━━ Supplied entries

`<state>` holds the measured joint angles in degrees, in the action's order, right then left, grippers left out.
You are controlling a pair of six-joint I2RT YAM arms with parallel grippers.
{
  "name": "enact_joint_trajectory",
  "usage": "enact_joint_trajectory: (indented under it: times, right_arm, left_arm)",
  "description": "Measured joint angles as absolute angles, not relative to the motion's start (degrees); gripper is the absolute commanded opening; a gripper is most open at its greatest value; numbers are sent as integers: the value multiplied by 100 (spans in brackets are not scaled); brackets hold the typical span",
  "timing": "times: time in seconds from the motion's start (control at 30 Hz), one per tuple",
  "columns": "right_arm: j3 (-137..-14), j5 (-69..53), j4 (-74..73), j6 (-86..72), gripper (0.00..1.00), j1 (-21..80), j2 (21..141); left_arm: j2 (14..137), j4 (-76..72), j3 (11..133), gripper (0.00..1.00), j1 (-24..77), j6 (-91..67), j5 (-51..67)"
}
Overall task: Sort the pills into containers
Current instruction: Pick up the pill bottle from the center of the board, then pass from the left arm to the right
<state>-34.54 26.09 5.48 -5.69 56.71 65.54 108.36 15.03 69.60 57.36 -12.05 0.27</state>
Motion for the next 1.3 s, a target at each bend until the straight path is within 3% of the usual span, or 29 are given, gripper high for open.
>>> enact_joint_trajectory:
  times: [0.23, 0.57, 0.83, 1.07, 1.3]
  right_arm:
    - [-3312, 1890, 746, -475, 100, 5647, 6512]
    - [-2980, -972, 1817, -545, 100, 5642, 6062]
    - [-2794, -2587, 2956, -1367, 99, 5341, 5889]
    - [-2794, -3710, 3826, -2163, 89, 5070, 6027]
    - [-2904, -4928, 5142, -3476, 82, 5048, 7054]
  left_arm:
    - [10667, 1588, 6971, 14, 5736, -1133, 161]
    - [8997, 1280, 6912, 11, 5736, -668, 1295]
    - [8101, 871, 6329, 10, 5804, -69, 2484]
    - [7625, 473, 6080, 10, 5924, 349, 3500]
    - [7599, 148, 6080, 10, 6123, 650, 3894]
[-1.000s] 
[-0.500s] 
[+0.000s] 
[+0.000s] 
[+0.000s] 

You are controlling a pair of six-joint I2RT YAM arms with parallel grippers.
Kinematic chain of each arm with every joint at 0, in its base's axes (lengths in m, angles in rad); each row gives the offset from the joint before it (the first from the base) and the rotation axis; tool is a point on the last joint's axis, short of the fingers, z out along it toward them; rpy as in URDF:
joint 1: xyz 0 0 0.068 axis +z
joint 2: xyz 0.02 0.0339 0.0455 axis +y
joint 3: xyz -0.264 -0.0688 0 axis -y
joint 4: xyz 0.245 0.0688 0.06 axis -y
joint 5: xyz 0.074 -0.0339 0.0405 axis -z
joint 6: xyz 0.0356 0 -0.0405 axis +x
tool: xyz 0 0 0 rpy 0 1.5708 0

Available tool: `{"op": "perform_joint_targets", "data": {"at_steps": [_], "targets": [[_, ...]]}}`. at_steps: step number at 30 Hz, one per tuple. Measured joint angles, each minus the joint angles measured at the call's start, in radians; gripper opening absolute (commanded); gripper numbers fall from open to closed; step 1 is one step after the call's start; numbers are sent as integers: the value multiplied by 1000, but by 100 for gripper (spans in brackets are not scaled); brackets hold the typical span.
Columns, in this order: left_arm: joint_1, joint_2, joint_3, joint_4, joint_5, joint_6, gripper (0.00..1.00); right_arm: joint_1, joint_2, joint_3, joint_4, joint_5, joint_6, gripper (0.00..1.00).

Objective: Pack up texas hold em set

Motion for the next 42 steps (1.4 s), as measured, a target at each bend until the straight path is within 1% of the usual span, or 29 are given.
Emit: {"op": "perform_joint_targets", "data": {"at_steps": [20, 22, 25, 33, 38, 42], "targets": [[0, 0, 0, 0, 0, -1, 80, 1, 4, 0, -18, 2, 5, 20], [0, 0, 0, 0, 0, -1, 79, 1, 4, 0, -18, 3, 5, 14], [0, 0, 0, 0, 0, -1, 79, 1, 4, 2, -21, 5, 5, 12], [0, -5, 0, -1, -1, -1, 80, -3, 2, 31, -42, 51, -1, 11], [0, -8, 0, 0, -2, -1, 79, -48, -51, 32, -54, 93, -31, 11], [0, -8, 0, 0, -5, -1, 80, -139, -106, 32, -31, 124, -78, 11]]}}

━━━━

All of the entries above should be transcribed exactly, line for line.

Reply to the task:
`<state>` holds the measured joint angles in degrees, in the action's order, right then left, grippers left out.
You are controlling a pair of six-joint I2RT YAM arms with parallel grippers.
{
  "name": "enact_joint_trajectory",
  "usage": "enact_joint_trajectory: (indented under it: times, right_arm, left_arm)",
  "description": "Measured joint angles as absolute angles, not relative to the motion's start (degrees); gripper is the absolute commanded opening; a gripper is most open at its greatest value; numbers are sent as integers: the value multiplied by 100 (spans in brackets are not scaled); brackets hold the typical span",
  "timing": "times: time in seconds from the motion's start (control at 30 Hz), one per tuple",
  "columns": "right_arm: j3 (-137..-14), j5 (-69..53), j4 (-74..73), j6 (-86..72), gripper (0.00..1.00), j1 (-21..80), j2 (21..141); left_arm: j2 (14..137), j4 (-76..72), j3 (11..133), gripper (0.00..1.00), j1 (-24..77), j6 (-91..67), j5 (-51..67)"
}
Overall task: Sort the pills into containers
Current instruction: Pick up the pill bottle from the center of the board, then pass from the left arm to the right
<state>-34.54 26.09 5.48 -5.69 56.71 65.54 108.36 15.03 69.60 57.36 -12.05 0.27</state>
Motion for the next 1.3 s, a target at each bend until the straight path is within 3% of the usual span, or 29 are given, gripper high for open.
>>> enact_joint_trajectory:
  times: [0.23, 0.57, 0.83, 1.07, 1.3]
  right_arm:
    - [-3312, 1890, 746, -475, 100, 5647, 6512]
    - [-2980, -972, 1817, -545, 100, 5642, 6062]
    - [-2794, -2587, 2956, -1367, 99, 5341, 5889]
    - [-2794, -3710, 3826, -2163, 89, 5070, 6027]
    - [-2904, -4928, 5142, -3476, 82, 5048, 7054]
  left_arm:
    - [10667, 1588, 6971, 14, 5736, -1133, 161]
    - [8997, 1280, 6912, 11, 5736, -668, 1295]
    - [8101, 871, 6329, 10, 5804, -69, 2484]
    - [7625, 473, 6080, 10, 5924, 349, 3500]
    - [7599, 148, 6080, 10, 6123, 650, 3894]
[-1.000s] 
[-0.500s] 
[+0.000s] 
[+0.000s] 
[+0.000s] 

You are controlling a pair of six-joint I2RT YAM arms with parallel grippers.
Kinematic chain of each arm with every joint at 0, in its base's axes (lengths in m, angles in rad); each row gives the offset from the joint before it (the first from the base) and the rotation axis; tool is a point on the last joint's axis, short of the fingers, z out along it toward them; rpy as in URDF:
joint 1: xyz 0 0 0.068 axis +z
joint 2: xyz 0.02 0.0339 0.0455 axis +y
joint 3: xyz -0.264 -0.0688 0 axis -y
joint 4: xyz 0.245 0.0688 0.06 axis -y
joint 5: xyz 0.074 -0.0339 0.0405 axis -z
joint 6: xyz 0.0356 0 -0.0405 axis +x
tool: xyz 0 0 0 rpy 0 1.5708 0

Available tool: `{"op": "perform_joint_targets", "data": {"at_steps": [_], "targets": [[_, ...]]}}`. at_steps: step number at 30 Hz, one per tuple. Measured joint angles, each minus the joint angles measured at the call's start, in radians; gripper opening absolute (commanded); gripper numbers fall from open to closed; step 1 is one step after the call's start; numbers are sent as integers: the value multiplied by 1000, but by 100 for gripper (spans in brackets are not scaled); brackets hold the typical span.
Columns, in this order: left_arm: joint_1, joint_2, joint_3, joint_4, joint_5, joint_6, gripper (0.00..1.00); right_arm: joint_1, joint_2, joint_3, joint_4, joint_5, joint_6, gripper (0.00..1.00).

Objective: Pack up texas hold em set

Motion for the next 42 steps (1.4 s), as measured, a target at each bend until the straight path is within 1% of the usual span, or 29 are given.
Emit: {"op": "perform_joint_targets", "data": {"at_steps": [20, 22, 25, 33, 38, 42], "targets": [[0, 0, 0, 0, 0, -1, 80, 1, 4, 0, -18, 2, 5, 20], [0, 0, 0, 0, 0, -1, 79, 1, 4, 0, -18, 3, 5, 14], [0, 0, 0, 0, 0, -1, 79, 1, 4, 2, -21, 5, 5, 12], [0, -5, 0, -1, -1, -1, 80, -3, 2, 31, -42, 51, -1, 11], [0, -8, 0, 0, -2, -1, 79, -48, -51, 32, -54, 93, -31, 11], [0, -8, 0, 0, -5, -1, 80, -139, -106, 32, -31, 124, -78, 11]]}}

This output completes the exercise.